Here’s the rub, though: Each state gets to determine how its electoral votes are allocated. Currently, 48 states and DC use a winner-take-all system in which the candidate who wins the popular vote in the state gets all of its electoral votes. Under the Republican plan-which has been endorsed by top GOPers in both houses of the state Legislature, as well as the governor, Tom Corbett-Pennsylvania would change from this system to one where each congressional district gets its own electoral vote. (Two electoral votes-one for each of the state’s two senators-would go to the statewide winner.)
Some Republicans in the House see a downside to this thus hitting a snag:
With next year’s presidential election expected to be hard-fought, even sapping some electoral support from Barack Obama in Pennsylvania could have a major impact on the national results. But to several Republicans in marginal districts, the plan has a catch: they’re worried that Democrats will move dollars and ground troops from solid blue districts to battlegrounds in pursuit of electoral votes – and in the process, knock off the Republicans currently in the seats.
Suburban Philadelphia Reps. Jim Gerlach, Pat Meehan and Mike Fitzpatrick have the most at stake, since all represent districts Democrats won in the last two presidential elections. They and the rest of the Republicans in the delegation are joining with National Republican Congressional Committee officials to respond and mobilize against the change.
“Any proposed change to the election laws shouldn’t be done under the radar,” Fitzpatrick told POLITICO. “If every vote matters, everyone should have a chance to discuss this.”
State GOP chairman Rob Gleason is also opposed to the plan.
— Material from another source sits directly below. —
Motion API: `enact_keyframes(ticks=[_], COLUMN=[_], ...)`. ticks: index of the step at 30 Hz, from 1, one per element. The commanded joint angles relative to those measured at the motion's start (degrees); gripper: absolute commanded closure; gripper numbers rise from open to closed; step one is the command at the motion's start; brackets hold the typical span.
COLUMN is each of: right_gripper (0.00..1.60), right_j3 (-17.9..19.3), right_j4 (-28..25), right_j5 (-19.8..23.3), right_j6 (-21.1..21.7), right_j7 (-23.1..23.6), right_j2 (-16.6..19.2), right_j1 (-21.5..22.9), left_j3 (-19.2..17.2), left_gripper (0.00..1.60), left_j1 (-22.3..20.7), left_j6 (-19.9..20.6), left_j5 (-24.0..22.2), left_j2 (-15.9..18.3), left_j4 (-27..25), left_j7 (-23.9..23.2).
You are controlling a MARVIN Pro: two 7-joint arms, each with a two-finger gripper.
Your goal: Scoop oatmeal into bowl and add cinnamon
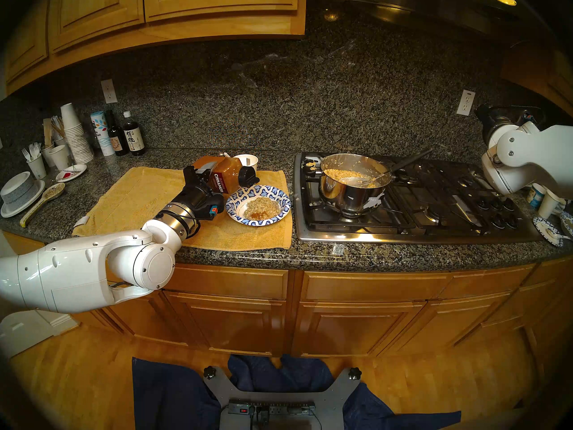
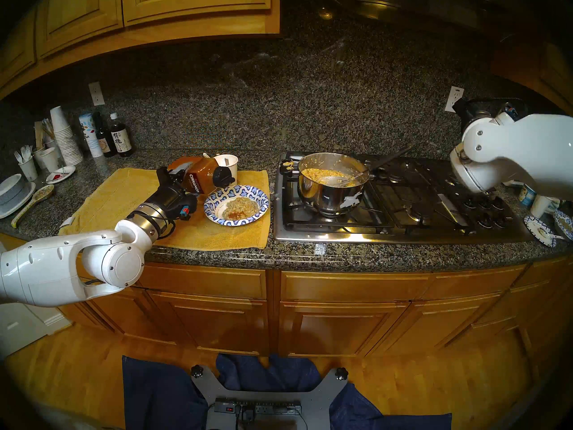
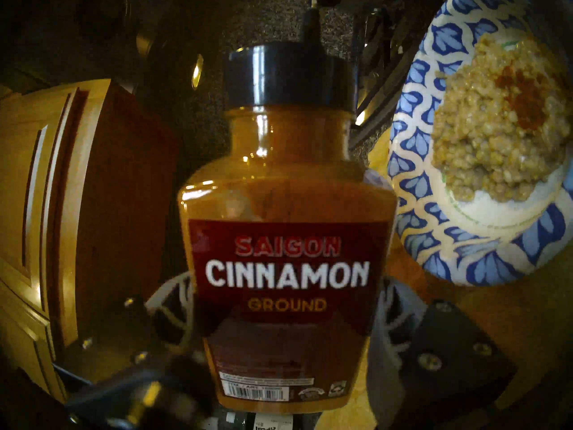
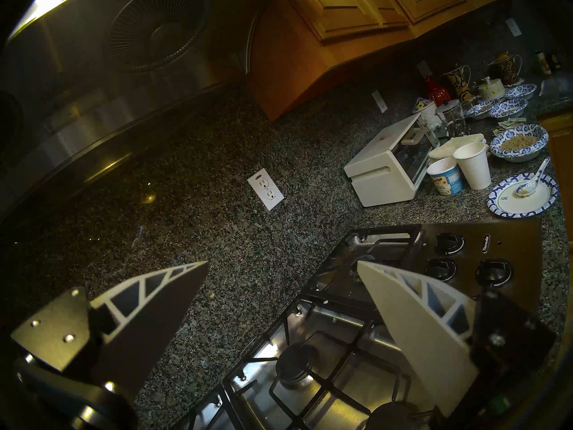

As David Nir at Daily Kos points out the electoral college is unfair as it is but there is a solution:
(T)he only way to fight back is to push for the national popular vote, something which can be achieved via an interstate compact between states. The states in the compact would all award their EVs to the winner of the national vote, but the law would only take effect once enough states signed on (i.e., states with 270 electoral votes between them). Several states have already signed on (including big boppers like California and Illinois), and this way, no constitutional amendment is necessary.
If the GOP presses forward with their Pennsylvania plan, we’ll have to respond somehow, and I think the national popular vote is the best plan.
As John Aravosis at AMERICAblog notes:
If the Democrats tried this, the Republicans would be rioting in the street. They’re quite literally trying to steal the presidential election. How will the Democrats respond? The word feckless comes to mind.